WORK ITEM >> Repeat the data verbatim, images excluded.

........

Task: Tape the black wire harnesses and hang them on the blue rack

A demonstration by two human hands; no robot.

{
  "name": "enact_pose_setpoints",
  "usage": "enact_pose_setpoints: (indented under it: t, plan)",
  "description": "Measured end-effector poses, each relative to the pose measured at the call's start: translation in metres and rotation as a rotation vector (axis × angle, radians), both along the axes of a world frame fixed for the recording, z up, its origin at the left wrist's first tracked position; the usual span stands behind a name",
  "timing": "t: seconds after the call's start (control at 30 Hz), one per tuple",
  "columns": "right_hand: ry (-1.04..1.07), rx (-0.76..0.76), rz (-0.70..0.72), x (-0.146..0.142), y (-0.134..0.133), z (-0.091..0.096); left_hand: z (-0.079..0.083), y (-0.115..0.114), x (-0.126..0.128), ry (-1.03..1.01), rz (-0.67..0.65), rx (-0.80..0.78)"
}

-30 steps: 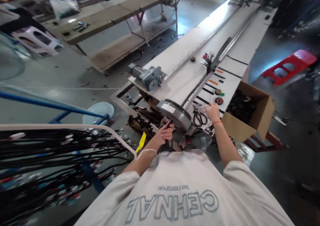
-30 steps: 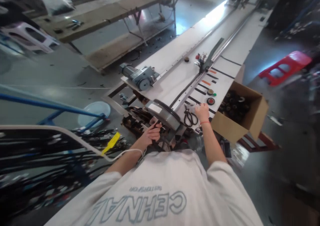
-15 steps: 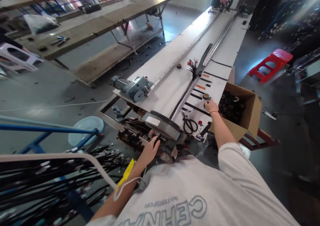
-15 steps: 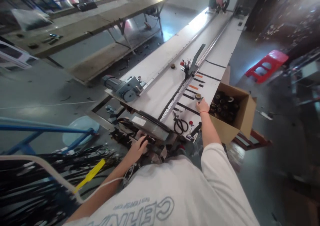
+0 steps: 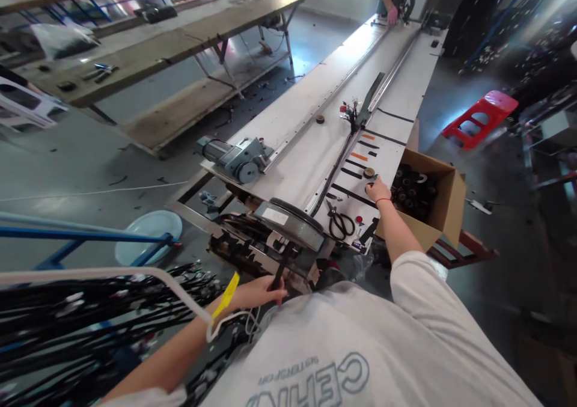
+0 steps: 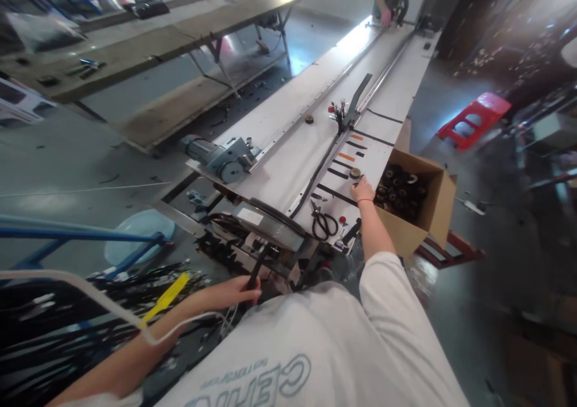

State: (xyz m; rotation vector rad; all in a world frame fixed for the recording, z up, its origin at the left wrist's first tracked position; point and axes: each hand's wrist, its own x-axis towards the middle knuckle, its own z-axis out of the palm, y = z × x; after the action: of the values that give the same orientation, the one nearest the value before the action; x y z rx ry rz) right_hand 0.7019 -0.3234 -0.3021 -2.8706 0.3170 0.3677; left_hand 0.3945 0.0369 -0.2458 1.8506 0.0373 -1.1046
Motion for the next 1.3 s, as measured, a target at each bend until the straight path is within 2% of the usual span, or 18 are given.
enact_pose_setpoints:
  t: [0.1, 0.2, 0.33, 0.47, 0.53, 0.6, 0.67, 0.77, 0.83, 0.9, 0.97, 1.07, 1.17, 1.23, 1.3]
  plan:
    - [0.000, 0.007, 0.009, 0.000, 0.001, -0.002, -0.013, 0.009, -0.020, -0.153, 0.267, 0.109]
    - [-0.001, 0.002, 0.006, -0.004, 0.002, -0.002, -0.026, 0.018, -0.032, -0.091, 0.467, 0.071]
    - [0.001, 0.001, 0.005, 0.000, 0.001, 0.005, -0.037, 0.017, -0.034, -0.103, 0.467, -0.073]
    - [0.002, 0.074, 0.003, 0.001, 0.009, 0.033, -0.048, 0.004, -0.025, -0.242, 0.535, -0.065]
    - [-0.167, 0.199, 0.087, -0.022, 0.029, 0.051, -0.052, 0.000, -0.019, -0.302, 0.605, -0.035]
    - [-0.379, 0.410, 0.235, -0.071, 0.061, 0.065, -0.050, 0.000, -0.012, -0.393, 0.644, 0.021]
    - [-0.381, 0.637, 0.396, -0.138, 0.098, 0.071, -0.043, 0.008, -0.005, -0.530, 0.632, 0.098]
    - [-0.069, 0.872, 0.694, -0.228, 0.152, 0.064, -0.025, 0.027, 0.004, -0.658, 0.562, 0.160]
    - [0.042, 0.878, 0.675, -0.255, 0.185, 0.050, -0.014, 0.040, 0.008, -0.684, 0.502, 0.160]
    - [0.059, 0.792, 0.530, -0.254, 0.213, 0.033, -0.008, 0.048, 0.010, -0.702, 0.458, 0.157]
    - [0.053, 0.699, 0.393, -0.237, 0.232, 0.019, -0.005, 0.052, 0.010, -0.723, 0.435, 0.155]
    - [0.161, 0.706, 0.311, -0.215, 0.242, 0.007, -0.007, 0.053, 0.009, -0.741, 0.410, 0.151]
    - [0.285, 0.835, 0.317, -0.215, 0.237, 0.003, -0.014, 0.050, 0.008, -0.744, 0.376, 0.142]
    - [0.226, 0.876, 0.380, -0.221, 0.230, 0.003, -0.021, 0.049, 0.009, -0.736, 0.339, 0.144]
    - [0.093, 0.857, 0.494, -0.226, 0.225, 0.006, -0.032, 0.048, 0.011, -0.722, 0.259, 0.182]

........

TASK ANSWER >>
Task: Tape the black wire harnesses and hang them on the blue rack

A demonstration by two human hands; no robot.

{
  "name": "enact_pose_setpoints",
  "usage": "enact_pose_setpoints: (indented under it: t, plan)",
  "description": "Measured end-effector poses, each relative to the pose measured at the call's start: translation in metres and rotation as a rotation vector (axis × angle, radians), both along the axes of a world frame fixed for the recording, z up, its origin at the left wrist's first tracked position; the usual span stands behind a name",
  "timing": "t: seconds after the call's start (control at 30 Hz), one per tuple",
  "columns": "right_hand: ry (-1.04..1.07), rx (-0.76..0.76), rz (-0.70..0.72), x (-0.146..0.142), y (-0.134..0.133), z (-0.091..0.096); left_hand: z (-0.079..0.083), y (-0.115..0.114), x (-0.126..0.128), ry (-1.03..1.01), rz (-0.67..0.65), rx (-0.80..0.78)"
}

-30 steps: 
-30 steps: 
-15 steps: 
-15 steps: 
+0 steps: 
+0 steps: 

State: (xyz m; rotation vector rad; all in a world frame fixed for the recording, z up, its origin at the left wrist's first tracked position; point and axes: each hand's wrist, its own x-axis towards the middle knuckle, its own z-axis out of the palm, y = z × x; after the action: of the values that give the same orientation, the one nearest the value before the action; x y z rx ry rz) right_hand 0.7019 -0.3234 -0.3021 -2.8706 0.3170 0.3677; left_hand 0.3945 0.0369 -0.2458 1.8506 0.0373 -1.1046
Motion for the next 1.3 s, as measured, a target at each bend until the straight path is within 2% of the usual span, or 18 are given.
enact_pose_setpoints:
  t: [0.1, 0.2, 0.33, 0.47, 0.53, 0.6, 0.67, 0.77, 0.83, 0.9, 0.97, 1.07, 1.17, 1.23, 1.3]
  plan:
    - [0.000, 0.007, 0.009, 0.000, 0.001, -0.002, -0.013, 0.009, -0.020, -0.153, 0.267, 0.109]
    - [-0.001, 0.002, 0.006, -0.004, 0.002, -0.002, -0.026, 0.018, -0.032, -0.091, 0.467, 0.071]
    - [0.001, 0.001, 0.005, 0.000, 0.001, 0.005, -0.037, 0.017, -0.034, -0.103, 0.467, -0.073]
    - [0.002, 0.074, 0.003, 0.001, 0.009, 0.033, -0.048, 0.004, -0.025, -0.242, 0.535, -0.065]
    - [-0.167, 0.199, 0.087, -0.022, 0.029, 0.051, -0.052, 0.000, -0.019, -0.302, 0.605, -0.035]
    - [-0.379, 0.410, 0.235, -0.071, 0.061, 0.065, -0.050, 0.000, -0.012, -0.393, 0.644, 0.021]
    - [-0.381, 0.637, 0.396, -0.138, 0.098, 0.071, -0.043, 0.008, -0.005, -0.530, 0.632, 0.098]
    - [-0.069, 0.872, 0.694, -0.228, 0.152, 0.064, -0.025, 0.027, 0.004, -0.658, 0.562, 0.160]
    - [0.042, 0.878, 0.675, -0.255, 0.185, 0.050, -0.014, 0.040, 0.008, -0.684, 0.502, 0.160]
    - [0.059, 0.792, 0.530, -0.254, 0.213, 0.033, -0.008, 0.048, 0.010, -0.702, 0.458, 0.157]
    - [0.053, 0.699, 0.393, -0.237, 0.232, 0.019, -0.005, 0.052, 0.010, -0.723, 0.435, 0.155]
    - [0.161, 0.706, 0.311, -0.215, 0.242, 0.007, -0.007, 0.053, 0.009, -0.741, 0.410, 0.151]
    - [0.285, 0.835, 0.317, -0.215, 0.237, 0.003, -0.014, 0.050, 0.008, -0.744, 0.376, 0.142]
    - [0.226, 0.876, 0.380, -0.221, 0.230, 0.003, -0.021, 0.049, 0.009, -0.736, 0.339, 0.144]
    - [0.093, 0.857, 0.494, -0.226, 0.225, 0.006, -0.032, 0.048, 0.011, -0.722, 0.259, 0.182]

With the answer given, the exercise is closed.